Red mengangguk saat kamu melewati pintu otomatis." Ya, tapi menurutku yang paling logis hanya dua pendapat. Pertama, karena revolusi bumi semakin lonjong, dan kita sedang berada pada jarak terjauh bumi dan matahari. Kedua, karena adanya efek elektromagnetis dari bumi dan matahari yang beradu, membuat aktivitas matahari semakin rendah."
Aku mengangguk-angguk." Itu masih bisa kuterima."
" Kau ini, lagaknya bagai ilmuwan saja." Red menyodok ulu hatiku dengan sikutnya.
Red dan aku meniti tangga lagi menuju lantai dua dimana ruangan kerjaku dan Red terletak. Kami berjalan dalam diam, sementara aku memeriksa arlojiku. jam setengah delapan pagi, tetapi kenapa kantor sepi sekali? Hatiku masih bertanya-tanya ketika seorang wanita dengan jas hitam yang dibalut lagi dengan mantel bulu yang kukenali sebagai Amanda mendekati kami dengan terburu-buru. Tangan kanannya membawa secarik kertas yang sudah amat kuning.
" Arus! Red!" Seru Amanda, dan dengan antusias ia memperlihatkan kertas kuning yang dipegangnya," Coba lihat ini!"
Aku dan Red saling bertatapan bingung, dan mengarahkan pandangan kami pada kertas yang ditunjukkan oleh Amanda. Di kertas tersebut tertulis huruf-huruf yang indah, dan bunyinya:

Matahari hanya tertidur
Melihat buminya diselimuti awan kegelapan
Matahari hanya menguap
Melihat bumi merana


" Iya, dan apa maksudnya semua ini?" tanyaku.

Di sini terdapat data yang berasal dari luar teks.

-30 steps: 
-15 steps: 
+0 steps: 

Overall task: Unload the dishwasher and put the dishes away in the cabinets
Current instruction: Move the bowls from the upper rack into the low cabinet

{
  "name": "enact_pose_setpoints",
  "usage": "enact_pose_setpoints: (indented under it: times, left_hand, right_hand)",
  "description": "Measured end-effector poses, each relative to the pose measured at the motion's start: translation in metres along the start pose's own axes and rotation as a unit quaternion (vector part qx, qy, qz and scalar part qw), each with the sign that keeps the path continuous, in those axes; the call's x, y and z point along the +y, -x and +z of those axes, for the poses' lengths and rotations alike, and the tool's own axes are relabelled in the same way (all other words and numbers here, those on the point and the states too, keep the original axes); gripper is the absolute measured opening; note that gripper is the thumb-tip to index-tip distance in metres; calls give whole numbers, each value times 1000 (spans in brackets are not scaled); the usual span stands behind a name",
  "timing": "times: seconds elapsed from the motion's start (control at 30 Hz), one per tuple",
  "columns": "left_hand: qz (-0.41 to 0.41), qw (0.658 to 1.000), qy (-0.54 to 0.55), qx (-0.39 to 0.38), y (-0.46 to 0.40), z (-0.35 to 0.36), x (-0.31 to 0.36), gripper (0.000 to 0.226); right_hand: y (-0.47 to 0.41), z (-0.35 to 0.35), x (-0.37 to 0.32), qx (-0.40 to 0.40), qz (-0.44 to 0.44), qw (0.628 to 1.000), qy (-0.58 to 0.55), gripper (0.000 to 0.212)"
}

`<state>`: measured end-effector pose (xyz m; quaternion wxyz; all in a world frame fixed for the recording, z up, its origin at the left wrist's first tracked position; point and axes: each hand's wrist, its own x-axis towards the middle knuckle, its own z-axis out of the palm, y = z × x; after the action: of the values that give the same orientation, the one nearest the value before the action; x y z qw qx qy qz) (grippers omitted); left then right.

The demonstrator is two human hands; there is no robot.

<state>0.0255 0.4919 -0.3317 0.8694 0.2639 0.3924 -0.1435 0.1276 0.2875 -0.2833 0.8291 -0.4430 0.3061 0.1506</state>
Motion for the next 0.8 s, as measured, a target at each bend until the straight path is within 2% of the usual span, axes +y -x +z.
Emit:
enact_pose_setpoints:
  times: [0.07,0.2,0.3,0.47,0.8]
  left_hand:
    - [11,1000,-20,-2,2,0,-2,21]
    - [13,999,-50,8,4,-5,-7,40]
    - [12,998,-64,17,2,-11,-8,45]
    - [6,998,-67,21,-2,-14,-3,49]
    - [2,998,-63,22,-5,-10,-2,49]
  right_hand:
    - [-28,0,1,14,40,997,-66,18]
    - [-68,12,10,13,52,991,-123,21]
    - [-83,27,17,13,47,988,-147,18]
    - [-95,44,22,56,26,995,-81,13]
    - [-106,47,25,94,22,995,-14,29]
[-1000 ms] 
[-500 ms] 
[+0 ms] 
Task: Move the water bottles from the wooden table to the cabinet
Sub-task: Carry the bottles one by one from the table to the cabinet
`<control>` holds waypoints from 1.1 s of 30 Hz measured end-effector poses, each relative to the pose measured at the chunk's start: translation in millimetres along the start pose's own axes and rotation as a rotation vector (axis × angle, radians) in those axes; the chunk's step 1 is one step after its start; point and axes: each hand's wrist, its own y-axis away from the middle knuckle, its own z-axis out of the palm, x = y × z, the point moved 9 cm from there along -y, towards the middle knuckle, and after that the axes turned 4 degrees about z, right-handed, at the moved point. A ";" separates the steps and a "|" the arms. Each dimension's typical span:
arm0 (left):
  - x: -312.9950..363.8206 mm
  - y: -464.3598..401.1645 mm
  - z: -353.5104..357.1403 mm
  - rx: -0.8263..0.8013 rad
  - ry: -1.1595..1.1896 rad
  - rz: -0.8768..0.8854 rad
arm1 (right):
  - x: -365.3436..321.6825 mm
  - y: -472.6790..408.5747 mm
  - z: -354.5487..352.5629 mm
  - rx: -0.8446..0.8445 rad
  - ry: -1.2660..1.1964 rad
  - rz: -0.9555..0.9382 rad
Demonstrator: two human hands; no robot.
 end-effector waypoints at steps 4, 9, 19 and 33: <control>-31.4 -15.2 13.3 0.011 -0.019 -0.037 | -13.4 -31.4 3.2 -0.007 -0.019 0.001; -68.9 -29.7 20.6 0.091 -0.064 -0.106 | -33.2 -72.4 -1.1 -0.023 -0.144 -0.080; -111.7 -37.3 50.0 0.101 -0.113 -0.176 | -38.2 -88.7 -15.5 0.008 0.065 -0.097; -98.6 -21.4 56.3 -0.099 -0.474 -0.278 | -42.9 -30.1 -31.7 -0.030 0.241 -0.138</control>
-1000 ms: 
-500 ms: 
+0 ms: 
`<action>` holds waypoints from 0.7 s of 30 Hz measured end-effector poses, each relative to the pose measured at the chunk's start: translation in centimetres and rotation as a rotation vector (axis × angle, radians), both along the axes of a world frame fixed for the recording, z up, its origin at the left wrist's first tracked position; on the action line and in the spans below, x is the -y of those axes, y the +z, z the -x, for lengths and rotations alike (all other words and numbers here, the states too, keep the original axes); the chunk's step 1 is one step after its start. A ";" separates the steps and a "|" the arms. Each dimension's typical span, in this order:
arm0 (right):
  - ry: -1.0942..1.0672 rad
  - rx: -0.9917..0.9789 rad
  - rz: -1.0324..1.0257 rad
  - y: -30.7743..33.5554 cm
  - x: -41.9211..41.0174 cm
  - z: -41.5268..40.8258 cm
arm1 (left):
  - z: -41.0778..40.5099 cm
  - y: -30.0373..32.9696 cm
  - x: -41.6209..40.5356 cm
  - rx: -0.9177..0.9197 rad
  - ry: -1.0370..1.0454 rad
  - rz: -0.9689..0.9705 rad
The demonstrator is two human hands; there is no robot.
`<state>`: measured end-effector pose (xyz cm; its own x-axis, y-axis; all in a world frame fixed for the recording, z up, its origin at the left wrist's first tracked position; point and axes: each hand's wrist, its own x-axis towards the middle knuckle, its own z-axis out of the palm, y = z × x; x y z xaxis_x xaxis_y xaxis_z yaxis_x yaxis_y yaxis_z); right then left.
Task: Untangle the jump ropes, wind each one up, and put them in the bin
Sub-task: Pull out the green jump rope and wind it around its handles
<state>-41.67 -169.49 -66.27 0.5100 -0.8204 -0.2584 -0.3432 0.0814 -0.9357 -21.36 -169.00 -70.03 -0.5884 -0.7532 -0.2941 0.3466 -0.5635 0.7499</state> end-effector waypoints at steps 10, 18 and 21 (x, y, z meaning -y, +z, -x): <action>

" Tidakkah kau mengerti Arus?" Amanda melipat kertas tersebut." Lihat disini,matahari tertidur, Dan jika dilihat, kertas ini adalah kertas dari abad pertengahan, artinya setelah zaman es terakhir. Berarti orang- orang zaman dulu sudah meramalkan zaman es yang kita alami saat ini!"
" Apa?" Aku dan Red bereaksi hampir bersamaan." Tapi, bukankah mungkin saja jika sebelum kita ada zaman es."
" Ya, tapi antara zaman kita dan abad pertengahan, kurasa tidak." Amanda tersenyum puas melihatku terbengong-bengong.Dan ia langsung pergi lagi dari hadapan kami. Aku berani bertaruh Amanda berniat menunjukkan kertas itu pada semua orang.
" Perlu diteliti lebih lanjut." Ujar Red.
" Aku setuju."
Dan kurasa, penyelidikan kami akan dimulai.